Spent the morning trying to figure out why I wasn’t getting alerts.
Finally solved the problem by simply restarting the backend.
In the process I came across several problems that I just wanted to share.
I’m running 5.12.0 on Ubuntu 16.04
I’m using Nagios for checks, specifically: /usr/lib/nagios/plugins/check_users -w 3 -c 5
I can easily generate alerts by logging into the client machine from several terminals simultaneously.
This was working but, for some unknown reason, stopped working.
The backend was seeing keepalives from the agent but the agent wasn’t running the checks.
Here’s the problems that I came across:
Obviously, it’s a problem that I had to restart the backend to solve this problem.

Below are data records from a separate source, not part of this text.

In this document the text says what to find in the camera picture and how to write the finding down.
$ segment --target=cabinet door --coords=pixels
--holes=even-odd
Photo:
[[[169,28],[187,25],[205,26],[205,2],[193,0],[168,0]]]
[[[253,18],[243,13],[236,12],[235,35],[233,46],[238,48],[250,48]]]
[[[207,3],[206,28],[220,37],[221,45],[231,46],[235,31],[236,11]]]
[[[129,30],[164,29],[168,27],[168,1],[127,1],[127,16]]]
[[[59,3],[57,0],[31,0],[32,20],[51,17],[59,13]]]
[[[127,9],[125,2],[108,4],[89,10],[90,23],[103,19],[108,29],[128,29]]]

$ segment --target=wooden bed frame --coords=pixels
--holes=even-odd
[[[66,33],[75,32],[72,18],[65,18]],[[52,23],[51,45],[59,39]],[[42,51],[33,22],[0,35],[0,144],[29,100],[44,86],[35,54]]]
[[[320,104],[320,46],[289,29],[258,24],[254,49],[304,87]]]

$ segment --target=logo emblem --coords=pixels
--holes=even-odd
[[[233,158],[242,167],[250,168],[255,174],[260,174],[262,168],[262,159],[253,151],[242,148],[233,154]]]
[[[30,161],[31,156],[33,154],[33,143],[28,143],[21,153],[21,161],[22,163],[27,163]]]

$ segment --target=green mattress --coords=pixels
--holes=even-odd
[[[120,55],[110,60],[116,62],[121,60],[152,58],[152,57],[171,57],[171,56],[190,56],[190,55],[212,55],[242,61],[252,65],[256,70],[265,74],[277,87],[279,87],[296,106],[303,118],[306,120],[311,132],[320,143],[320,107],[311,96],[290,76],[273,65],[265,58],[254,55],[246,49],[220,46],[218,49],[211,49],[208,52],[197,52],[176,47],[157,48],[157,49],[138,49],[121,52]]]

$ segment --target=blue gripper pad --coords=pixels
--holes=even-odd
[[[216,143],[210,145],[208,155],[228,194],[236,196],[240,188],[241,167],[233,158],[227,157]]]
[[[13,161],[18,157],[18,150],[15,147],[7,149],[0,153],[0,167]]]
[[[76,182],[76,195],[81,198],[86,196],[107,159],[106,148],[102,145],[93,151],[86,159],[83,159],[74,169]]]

No matter what I tried, the agent never wrote any logs to /var/log/sensu/*
Sending a signal, "sudo kill -TRAP " does not toggle debug mode. It crashes the agent.

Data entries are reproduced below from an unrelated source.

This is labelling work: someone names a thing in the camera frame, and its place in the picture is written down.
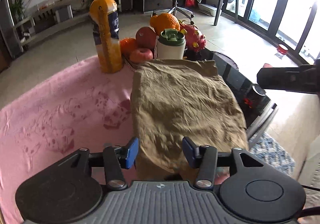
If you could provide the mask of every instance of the sliding glass door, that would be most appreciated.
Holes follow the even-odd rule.
[[[234,16],[235,0],[224,0],[222,10]],[[238,18],[271,42],[284,44],[300,62],[312,64],[319,50],[315,50],[315,37],[308,34],[320,27],[316,11],[317,0],[239,0]]]

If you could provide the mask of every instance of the pile of fruit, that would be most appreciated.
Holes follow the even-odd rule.
[[[156,38],[164,29],[176,29],[182,32],[186,38],[186,46],[195,52],[206,45],[205,36],[195,25],[184,24],[174,15],[162,13],[159,16],[153,14],[150,26],[142,27],[136,33],[136,38],[124,38],[120,41],[121,53],[132,63],[139,64],[153,59]]]

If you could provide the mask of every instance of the pink tablecloth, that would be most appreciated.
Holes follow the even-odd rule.
[[[107,143],[127,143],[132,77],[127,65],[103,74],[91,57],[0,111],[0,206],[7,224],[22,222],[14,197],[24,180],[81,147],[99,152]],[[134,169],[124,174],[128,182],[136,178]]]

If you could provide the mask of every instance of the plastic bottle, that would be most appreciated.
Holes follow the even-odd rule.
[[[89,14],[100,67],[104,73],[115,73],[123,67],[119,43],[119,20],[114,0],[94,0]]]

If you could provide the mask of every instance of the black glass table top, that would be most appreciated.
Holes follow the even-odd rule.
[[[228,87],[233,92],[247,124],[247,128],[256,120],[258,116],[268,108],[271,102],[265,95],[265,91],[257,84],[252,83],[236,68],[233,60],[224,58],[220,53],[202,49],[198,53],[186,51],[188,60],[214,60],[218,69],[218,74],[222,76]]]

If the config file /etc/sensu/agent.yml is invalid, using systemd to start the agent will silently run with no config. Using the command line to start the agent errors out as expected.
This is just an FYI. I don’t need any further help. Thank you.
Hmm I’m not sure what the intended design is here, I’ll poke the engineering team see if what intended.
Interesting, can you provide an example invalid config. This is probably an error in our systemd unit file that can be corrected, if we can identify the problem.
Hey!
So there is an issue open for this already in the feature backlog. This might be a good enhancement for a community contributor to take a stab at implementing.